EXERCISE GOAL -
Any picture in the listing is left out of the copy; all else is duplicated exactly.
◆ ◆ ◆ ◆
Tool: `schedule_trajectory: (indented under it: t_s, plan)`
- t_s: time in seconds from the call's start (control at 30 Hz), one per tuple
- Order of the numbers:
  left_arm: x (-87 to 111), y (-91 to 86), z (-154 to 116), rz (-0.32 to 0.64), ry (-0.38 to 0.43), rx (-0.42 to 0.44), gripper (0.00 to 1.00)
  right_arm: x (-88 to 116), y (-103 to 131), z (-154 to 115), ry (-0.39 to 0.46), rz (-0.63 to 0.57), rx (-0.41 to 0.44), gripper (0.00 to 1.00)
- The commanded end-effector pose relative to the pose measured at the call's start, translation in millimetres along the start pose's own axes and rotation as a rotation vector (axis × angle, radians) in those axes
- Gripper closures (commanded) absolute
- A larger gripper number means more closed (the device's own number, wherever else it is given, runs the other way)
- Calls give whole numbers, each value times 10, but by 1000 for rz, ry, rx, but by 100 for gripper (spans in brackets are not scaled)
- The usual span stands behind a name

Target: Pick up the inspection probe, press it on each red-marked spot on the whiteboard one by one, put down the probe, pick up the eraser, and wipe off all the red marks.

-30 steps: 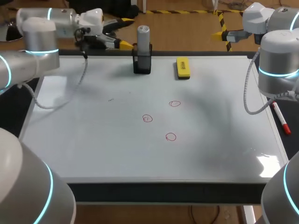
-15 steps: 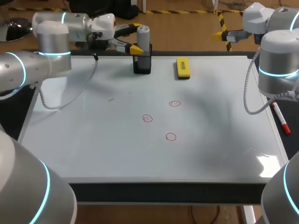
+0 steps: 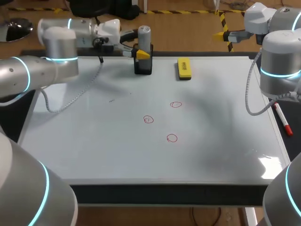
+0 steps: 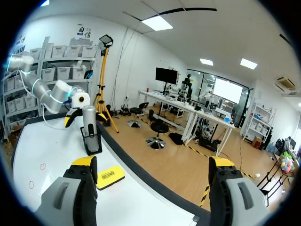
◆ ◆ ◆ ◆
TASK RESPONSE -
Tool: `schedule_trajectory: (indented under it: t_s, plan)`
- t_s: time in seconds from the call's start (control at 30 Hz), one per tuple
- Order of the numbers:
  left_arm: x (-87 to 111), y (-91 to 86), z (-154 to 116), rz (-0.32 to 0.64), ry (-0.38 to 0.43), rx (-0.42 to 0.44), gripper (0.00 to 1.00)
  right_arm: x (-88 to 116), y (-103 to 131), z (-154 to 115), ry (-0.39 to 0.46), rz (-0.63 to 0.57), rx (-0.41 to 0.44), gripper (0.00 to 1.00)
- The commanded end-effector pose relative to the pose measured at the call's start, translation in millimetres along the start pose's own axes and rotation as a rotation vector (axis × angle, radians) in those axes
- Gripper closures (commanded) absolute
- A larger gripper number means more closed (the device's own number, wherever else it is given, runs the other way)
- Calls give whole numbers, each value times 10, but by 1000 for rz, ry, rx, but by 100 for gripper (spans in brackets are not scaled)
- The usual span stands behind a name

Target: Pick up the inspection probe, press it on each red-marked spot on the whiteboard one by one, put down the probe, pick up the eraser, and wipe off all the red marks.

-30 steps: 
-15 steps: 
+0 steps: 
+0 steps: 

Nothing more belongs to this exercise.